Hatcho miso is probably best here, because it’s so dark and flavorful, but any good miso will make a lovely soup.

1 quart Kombu Dashi or water

1/3 cup hatcho or other miso

8 ounces silken tofu, cut into 1/2-inch cubes

1/4 cup minced scallion

01 Heat the dashi or water until steaming (do not boil) in a medium saucepan. Turn the heat to low, then mix about 1/2 cup of the liquid with the miso in a bowl or blender; whisk or blend until smooth. (If you have an immersion blender, the fastest and easiest tool here, carry out this operation in a tall measuring cup.)

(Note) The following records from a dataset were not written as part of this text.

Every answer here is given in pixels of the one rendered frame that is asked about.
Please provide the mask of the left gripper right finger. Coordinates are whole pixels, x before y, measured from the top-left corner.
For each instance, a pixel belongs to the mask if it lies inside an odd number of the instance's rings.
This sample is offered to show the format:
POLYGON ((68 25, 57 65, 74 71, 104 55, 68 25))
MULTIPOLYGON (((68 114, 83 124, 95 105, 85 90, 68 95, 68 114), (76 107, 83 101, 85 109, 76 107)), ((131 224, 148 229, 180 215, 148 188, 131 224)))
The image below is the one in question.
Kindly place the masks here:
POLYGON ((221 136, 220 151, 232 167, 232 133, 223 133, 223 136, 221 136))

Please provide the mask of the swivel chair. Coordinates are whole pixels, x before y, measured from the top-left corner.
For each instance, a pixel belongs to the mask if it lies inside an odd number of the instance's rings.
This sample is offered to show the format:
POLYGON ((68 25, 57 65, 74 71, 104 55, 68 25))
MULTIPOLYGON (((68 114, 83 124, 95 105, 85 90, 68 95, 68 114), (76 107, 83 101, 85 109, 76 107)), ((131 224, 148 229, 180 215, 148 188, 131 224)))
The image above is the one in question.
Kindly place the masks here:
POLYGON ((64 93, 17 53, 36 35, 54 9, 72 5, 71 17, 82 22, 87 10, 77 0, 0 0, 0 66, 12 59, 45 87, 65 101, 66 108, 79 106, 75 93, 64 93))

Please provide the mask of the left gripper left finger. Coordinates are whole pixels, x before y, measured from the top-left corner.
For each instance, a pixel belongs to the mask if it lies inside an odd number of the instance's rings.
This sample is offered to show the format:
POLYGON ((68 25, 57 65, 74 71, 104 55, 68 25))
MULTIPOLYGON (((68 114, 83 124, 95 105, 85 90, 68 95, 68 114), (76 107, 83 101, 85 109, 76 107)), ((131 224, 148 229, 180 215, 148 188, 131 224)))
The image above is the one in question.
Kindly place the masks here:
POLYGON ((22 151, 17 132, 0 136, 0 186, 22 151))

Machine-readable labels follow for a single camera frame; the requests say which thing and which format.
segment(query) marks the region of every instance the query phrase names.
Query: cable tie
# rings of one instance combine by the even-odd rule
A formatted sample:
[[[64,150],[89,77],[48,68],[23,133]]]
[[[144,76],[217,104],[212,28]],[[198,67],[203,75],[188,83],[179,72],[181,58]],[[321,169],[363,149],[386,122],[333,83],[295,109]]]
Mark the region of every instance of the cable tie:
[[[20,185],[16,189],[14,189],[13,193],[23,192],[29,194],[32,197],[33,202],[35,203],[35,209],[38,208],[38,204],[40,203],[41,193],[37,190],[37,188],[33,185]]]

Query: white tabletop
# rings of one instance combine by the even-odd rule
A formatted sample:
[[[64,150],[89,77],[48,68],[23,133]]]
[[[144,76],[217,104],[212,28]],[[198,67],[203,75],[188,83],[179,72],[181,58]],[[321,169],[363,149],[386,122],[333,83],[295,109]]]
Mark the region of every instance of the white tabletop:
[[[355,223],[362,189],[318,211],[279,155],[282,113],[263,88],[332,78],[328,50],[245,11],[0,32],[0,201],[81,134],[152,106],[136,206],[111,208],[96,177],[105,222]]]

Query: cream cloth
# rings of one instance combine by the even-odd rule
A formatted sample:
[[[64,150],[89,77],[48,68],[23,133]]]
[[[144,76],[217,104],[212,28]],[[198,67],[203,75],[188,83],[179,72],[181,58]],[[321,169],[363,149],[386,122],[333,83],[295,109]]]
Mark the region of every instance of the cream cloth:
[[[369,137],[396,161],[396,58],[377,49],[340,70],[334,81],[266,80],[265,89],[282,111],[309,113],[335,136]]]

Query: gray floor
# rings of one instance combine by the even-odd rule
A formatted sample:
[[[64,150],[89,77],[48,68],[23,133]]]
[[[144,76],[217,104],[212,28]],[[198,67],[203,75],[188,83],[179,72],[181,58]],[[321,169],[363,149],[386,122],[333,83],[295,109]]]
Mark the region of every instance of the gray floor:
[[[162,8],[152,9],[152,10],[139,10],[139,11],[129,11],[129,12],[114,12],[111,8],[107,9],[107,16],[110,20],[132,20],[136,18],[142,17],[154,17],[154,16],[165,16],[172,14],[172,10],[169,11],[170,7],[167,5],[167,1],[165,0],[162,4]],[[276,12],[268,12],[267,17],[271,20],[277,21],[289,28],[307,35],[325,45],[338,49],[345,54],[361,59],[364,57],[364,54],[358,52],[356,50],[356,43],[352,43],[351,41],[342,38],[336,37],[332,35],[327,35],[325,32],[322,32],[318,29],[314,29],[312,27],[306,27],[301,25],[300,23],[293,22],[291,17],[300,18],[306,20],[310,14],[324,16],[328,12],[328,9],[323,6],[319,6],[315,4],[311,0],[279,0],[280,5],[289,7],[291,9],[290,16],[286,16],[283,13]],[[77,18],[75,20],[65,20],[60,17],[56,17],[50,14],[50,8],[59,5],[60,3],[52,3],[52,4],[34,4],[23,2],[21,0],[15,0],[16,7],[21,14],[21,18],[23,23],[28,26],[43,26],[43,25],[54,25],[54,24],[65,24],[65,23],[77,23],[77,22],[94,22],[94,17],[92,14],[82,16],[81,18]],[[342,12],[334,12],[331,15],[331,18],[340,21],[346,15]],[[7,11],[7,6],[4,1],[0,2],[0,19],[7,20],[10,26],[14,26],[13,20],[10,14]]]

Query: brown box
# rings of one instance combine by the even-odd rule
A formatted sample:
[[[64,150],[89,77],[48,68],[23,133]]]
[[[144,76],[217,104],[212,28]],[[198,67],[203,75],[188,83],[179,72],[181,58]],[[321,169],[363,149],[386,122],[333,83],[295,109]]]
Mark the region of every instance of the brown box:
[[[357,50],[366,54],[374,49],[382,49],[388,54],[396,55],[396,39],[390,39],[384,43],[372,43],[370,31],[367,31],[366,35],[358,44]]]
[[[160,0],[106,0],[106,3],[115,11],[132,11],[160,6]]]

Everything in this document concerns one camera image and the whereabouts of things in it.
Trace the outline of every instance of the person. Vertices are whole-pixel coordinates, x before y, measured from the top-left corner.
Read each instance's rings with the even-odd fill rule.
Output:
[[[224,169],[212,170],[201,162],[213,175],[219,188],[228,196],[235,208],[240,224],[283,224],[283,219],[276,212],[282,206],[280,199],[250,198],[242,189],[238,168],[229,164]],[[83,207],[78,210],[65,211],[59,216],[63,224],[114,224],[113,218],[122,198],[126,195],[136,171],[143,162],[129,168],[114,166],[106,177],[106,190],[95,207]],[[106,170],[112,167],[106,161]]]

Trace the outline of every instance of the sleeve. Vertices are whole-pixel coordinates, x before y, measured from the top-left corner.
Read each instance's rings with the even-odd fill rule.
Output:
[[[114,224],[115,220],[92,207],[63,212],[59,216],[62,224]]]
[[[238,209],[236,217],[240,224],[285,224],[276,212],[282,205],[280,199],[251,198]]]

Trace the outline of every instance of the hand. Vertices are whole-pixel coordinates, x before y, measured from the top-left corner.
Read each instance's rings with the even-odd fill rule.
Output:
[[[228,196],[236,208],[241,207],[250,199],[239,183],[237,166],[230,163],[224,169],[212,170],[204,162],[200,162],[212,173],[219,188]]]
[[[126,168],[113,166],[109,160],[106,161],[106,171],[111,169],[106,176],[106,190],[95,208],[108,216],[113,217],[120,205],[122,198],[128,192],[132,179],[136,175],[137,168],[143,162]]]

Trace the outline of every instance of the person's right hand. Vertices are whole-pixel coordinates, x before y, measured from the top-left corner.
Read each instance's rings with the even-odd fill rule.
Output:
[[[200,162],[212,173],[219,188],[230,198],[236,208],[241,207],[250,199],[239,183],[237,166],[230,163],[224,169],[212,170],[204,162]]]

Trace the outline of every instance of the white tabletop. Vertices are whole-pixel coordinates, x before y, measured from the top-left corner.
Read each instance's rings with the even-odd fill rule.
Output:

02 Pour the miso mixture back into the hot water and add the tofu; stir once or twice and let sit for a minute, just long enough to heat the tofu through. Add the scallion and serve.

7 Additions to Miso Soup

  1. Add seaweed, either the kombu from making the dashi (chopped), or a little steamed hijiki.
  2. Add sliced shiitake mushroom caps, either fresh (and simmered briefly in Step 1) or dried, soaked (see Reconstituting Dried Mushrooms). Or, for extra flavor, sautГ© the sliced mushrooms in neutral oil or butter.
  3. Add thinly sliced or minced daikon (or other radish), simmered briefly in Step 1.
  4. Add a clove of garlic in Step 1.
  5. Add about 1/2 package of soaked and cut bean thread noodles (see Bean Threads).
  6. Add about 1 cup of cooked and chopped greens, like collards or spinach, along with the tofu.
  7. Garnish with peeled and grated ginger.